In May 2020, 300 parliamentarians from two dozen countries on all six continents, urged the World Bank and International Monetary Fund to cancel debt obligations of the poorest countries outright, and not simply suspend them. The call came in the face of the COVID-19 pandemic as poor countries struggled to proactively protect their populations from the destruction of the disease. Lawmakers argued that the debts were unsustainable, and cancellation was the only way of preventing increased poverty, hunger, and disease threatening the lives of millions of people around the world.

IMF made a lengthy response on the question of 100 percent debt cancellation, arguing against the call by stating that they are a “a unique source of concessional finance for the world’s neediest countries which operates on the principle that developing countries borrow from and pay back into the same sources of financing” and they intended to retain their creditor status and would “continue to provide financial support to their members on a sustainable basis, even in very difficult circumstances.”

A 100% debt cancellation could be a bold approach for alleviating the debilitating debt burden facing poor countries, but while there have been instances of debt relief, total debt cancellation remains a dream.
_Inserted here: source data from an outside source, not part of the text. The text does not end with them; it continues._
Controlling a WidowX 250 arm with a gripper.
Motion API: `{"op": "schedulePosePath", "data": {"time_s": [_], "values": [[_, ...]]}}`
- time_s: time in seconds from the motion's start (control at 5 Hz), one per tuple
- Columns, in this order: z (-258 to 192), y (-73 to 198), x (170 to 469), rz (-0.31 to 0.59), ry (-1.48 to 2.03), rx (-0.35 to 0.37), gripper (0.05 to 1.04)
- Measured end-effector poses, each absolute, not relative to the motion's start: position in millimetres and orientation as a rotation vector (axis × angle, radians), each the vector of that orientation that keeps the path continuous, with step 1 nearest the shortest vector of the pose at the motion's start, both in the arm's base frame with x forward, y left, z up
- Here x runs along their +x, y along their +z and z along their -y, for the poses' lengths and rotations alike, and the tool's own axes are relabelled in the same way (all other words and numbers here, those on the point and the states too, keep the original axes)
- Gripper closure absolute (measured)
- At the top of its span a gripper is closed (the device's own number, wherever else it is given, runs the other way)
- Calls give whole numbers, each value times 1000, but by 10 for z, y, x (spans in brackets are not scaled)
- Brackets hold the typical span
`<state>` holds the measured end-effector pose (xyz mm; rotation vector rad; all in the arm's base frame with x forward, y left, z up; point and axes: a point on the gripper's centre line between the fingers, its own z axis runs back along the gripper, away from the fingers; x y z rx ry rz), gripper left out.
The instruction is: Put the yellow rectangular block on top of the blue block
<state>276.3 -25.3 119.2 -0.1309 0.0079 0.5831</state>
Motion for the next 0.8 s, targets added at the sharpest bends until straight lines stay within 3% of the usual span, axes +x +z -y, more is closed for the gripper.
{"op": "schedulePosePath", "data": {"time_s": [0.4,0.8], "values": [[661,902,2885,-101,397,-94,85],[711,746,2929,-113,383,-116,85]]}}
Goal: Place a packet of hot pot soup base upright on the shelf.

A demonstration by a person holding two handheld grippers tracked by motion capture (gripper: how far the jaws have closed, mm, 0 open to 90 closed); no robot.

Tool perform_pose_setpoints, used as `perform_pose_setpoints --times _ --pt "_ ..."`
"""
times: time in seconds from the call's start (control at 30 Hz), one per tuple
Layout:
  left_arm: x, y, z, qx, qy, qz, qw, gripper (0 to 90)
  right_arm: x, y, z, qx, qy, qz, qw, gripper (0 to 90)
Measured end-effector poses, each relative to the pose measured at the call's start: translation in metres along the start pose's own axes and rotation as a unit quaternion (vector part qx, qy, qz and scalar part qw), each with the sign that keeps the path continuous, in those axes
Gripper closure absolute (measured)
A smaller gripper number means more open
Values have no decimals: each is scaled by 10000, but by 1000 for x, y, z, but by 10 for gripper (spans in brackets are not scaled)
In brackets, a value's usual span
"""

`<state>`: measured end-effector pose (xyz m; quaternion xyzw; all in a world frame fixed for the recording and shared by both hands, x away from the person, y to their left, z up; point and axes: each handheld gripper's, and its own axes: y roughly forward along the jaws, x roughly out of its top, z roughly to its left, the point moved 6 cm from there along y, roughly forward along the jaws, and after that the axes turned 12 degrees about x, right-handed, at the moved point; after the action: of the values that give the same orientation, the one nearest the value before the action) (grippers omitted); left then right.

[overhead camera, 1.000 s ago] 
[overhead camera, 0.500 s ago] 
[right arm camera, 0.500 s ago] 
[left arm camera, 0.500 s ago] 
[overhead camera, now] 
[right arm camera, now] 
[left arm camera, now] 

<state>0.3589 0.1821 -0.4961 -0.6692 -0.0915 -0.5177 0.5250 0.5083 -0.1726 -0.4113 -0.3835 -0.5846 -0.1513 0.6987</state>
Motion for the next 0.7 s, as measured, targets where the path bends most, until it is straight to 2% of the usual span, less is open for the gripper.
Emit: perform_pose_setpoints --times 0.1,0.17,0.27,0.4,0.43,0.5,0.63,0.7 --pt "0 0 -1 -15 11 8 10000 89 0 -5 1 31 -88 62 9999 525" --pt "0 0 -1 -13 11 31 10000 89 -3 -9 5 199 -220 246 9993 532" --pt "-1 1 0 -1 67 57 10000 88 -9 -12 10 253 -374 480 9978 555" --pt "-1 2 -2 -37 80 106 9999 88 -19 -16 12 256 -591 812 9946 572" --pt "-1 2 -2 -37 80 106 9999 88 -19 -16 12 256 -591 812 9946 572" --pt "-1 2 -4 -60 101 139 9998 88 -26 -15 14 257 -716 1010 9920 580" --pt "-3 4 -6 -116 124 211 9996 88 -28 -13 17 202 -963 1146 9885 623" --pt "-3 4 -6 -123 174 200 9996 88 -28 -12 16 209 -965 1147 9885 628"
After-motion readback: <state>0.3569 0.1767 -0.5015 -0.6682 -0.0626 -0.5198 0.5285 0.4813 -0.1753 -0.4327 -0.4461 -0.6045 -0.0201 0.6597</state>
For instance, Development Reimagined found out that China wrote off US$3.8 billion in debt between 2000-2018, of which US$1.7 billion was owed heavily indebted poor countries (HIPCs). The United Kingdom and United States provided US$800 million and US$2.3 billion of debt relief to HIPCs over the same period.

The debt relief though laudable, remain insignificant relative to annual debt-service payments by poor countries. They are a drop in the ocean. An Oxfam analysis showed that most poor countries are faced with an impossible choice: to pay their debts or invest in improving the condition of their countries and citizens.

Without debt cancellation, these countries will soon be forced to use all or nearly all their domestic tax revenues to service debt repayments. This will effectively trap hundreds of millions in a cycle of abject poverty and underdevelopment. Debt cancellation is a justifiable poverty alleviation strategy. Poor countries can use the freed resources to improve health, education, HIV/AIDS programs, and basic infrastructure, while instituting governance reforms.